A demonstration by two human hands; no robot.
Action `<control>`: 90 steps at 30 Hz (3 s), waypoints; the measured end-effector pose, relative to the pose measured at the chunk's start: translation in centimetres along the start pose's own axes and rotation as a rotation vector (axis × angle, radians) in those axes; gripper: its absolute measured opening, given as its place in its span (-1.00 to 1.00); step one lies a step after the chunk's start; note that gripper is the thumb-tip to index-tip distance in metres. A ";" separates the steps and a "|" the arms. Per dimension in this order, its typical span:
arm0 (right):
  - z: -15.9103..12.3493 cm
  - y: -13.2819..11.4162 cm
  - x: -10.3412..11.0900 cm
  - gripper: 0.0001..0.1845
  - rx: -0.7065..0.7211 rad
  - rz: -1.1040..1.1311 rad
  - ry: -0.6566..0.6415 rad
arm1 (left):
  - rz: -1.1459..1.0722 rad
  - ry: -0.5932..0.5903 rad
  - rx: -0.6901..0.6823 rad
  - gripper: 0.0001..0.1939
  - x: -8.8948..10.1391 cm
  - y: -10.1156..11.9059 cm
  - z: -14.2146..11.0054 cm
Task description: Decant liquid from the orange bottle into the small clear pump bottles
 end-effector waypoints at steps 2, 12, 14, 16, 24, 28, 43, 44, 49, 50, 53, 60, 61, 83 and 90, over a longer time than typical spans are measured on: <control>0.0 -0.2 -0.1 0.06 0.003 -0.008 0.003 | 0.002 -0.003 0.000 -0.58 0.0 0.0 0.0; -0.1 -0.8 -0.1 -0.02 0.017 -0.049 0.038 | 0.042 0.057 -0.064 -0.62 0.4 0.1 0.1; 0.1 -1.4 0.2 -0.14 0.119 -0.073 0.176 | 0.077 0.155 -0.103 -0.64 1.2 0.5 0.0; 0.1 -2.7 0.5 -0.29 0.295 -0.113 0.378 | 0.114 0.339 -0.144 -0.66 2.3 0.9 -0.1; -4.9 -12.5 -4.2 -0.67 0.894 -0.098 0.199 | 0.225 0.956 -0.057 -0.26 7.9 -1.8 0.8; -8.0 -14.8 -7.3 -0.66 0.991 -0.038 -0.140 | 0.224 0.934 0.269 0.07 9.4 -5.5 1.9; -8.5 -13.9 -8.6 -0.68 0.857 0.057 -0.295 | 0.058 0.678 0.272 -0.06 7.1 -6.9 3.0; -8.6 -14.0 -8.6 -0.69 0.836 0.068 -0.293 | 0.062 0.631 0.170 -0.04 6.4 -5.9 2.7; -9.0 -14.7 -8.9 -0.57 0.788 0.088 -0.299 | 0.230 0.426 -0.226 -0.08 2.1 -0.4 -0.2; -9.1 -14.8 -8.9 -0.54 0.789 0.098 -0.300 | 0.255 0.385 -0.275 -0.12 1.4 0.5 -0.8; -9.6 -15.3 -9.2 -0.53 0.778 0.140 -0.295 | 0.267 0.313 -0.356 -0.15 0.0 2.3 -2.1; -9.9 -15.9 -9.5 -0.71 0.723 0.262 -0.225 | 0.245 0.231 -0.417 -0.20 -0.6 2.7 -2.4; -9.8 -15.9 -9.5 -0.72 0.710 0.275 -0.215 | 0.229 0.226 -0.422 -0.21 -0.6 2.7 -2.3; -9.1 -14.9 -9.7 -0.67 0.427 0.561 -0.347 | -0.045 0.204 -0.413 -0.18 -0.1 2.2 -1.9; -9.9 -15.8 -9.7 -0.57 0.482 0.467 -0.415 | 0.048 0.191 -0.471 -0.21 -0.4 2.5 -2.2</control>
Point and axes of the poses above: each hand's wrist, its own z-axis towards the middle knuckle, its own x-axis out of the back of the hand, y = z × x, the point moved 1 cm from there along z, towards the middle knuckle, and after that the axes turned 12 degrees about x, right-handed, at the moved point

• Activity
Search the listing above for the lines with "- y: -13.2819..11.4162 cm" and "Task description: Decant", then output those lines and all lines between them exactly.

• Result of this exercise
  - y: -13.2819..11.4162 cm
  - x: -10.3412..11.0900 cm
  - gripper: 0.0001..0.1845
  - rx: -0.7065..0.7211 rad
  - rz: -1.1040..1.1311 rad
  - ry: -0.6566..0.6415 rad
arm1 (left):
  - rz: -1.1459..1.0722 rad
  - ry: -0.5932..0.5903 rad
  - rx: -0.6901..0.6823 rad
  - gripper: 0.0001..0.1939
  - x: -8.8948..10.1391 cm
  - y: -10.1156..11.9059 cm
  - z: -14.2146..11.0054 cm
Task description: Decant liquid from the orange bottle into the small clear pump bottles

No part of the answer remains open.